In May 1990, as Stéphane Rolet reminds the reader near the start of his introduction, Littérature devoted an issue to the topic of "L'Anatomie de l'emblème." Edited by Gisèle Mathieu-Castellani, that groundbreaking issue was at that time, as Rolet says, "une des rares publications françaises centrées sur l' emblème." The question of just why the field of emblem studies was relatively slow to blossom in France is treated in the final essay of this new volume by Daniel Russell, at the conclusion of an interesting but uneven collection of essays on topics ranging from emblematic precursors and the genesis of Alciato' s original Emblemata to the Spanish emblem tradition by way of such rather more specialized topics as editorial conventions in France and the particular contribution of the region of Lorraine.
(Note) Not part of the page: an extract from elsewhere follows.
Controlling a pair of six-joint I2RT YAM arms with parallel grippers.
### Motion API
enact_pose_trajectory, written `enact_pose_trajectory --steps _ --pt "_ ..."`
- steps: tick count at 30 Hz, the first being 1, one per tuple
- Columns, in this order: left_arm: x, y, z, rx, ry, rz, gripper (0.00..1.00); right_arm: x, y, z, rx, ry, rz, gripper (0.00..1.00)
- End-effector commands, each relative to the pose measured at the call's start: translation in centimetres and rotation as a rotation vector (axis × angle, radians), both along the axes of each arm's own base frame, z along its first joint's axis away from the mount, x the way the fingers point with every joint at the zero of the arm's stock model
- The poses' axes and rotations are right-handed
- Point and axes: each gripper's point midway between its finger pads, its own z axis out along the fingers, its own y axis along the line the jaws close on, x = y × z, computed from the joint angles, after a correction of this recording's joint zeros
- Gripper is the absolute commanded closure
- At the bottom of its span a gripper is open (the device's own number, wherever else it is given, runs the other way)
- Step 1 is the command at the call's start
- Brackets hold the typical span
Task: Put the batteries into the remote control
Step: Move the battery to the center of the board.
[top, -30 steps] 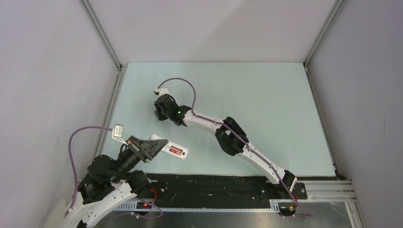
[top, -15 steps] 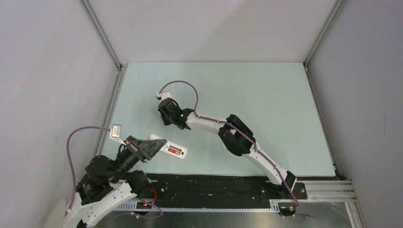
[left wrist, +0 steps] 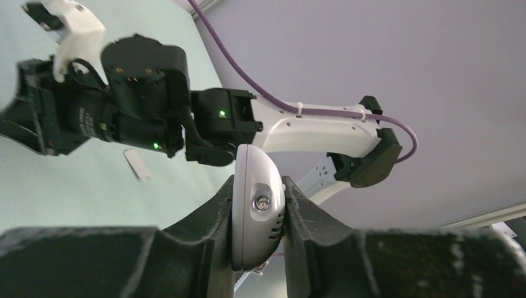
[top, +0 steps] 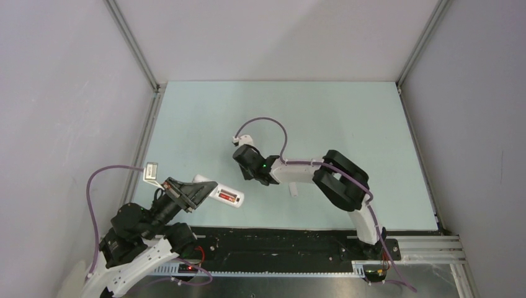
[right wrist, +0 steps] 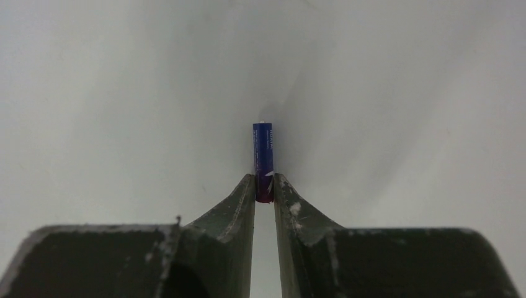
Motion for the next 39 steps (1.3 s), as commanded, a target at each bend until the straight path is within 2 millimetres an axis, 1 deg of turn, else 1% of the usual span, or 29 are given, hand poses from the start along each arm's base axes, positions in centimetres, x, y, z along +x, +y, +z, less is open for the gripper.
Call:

The opening essay in the volume, by Alison Adams, is devoted to "La conception et l'édition des livres d'emblèmes dans la France du XVIe siècle." Adams provides a useful overview of the various roles of the emblem author in sixteenth-century France, as opposed to the influence of booksellers or publishers. Taking as her starting point Daniel Russell' s acute observation that the emblem is the work of a committee, she concludes that the author' s role, normally preeminent during the period under consideration, is for the first time contested by the added value [End Page 230] that emblematic illustrations would bring the marketplace. Élisabeth Klecker, in "Des signes muets aux emblèmes chanteurs: les Emblemata d'Alciat et l'emblématique," reviews the Steyner publication of Alciato and Alciato' s role in the Wechel editions. Interestingly, she contends that he may have been more concerned with correcting some politically explosive passages than with fixing errors or omissions, even in pictures.
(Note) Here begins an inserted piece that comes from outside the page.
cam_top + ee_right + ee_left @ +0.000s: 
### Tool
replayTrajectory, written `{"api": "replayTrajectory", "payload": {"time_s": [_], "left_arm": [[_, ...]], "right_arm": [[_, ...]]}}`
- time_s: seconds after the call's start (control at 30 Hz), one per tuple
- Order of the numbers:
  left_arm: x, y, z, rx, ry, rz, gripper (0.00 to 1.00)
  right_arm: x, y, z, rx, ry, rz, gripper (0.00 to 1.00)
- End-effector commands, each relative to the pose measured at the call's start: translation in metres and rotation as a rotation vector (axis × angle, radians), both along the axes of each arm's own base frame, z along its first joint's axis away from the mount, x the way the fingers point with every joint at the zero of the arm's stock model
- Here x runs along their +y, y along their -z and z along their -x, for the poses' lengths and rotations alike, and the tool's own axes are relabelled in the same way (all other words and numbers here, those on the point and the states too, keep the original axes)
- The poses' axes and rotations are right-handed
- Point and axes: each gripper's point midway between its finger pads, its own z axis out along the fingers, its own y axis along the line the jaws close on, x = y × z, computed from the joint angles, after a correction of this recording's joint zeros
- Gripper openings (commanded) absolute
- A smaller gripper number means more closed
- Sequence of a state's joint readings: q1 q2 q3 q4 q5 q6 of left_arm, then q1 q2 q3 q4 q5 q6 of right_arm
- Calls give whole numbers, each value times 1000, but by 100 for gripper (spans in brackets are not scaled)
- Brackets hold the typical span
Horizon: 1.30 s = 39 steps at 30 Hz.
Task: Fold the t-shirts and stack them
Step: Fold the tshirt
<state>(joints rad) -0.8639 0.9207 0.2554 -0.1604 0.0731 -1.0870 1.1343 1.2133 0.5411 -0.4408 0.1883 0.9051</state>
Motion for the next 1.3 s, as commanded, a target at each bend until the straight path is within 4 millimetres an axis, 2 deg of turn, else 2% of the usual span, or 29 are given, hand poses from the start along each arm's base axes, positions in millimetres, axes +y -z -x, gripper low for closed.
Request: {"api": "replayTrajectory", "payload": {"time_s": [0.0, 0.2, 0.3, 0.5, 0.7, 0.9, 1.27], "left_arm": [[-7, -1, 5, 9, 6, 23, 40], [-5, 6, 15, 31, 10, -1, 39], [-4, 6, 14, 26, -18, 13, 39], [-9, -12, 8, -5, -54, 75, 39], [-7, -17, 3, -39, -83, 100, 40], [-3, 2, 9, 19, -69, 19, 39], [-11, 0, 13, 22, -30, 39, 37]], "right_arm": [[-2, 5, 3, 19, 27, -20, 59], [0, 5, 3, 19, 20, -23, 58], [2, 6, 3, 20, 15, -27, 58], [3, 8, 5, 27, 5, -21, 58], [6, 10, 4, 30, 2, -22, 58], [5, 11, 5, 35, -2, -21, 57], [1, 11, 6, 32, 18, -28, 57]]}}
Anne Rolet, in "Aux sources de l'emblème: blasons et devises," follows Michel Pastoureau in examining some heraldic sources of emblematics. She provides a close reading of some emblems from A. Bocchi to show that a careful and accurate reading of the heraldic code is essential if readers are to grasp the intended meaning. Her thesis in this regard is similar to previous work by Alison Adams about the importance and the difficulty of successfully identifying and reading the biblical allusions so prevalent in religious emblems books, and is a welcome reminder of the sheer difficulty of doing so. In "Le cas singulier des emblèmes en Lorraine aux XVIe et XVIIe siècles," Paulette Choné provides a fascinating study of the richness and specificity of the emblem tradition in Lorraine. Her contention is that Lorraine provided an especially fertile soil in which emblematic traditions of several kinds were able to flower, and where some of the best artists and authors of the day were able to produce works that rank as among the finest the French emblem corpus has to offer.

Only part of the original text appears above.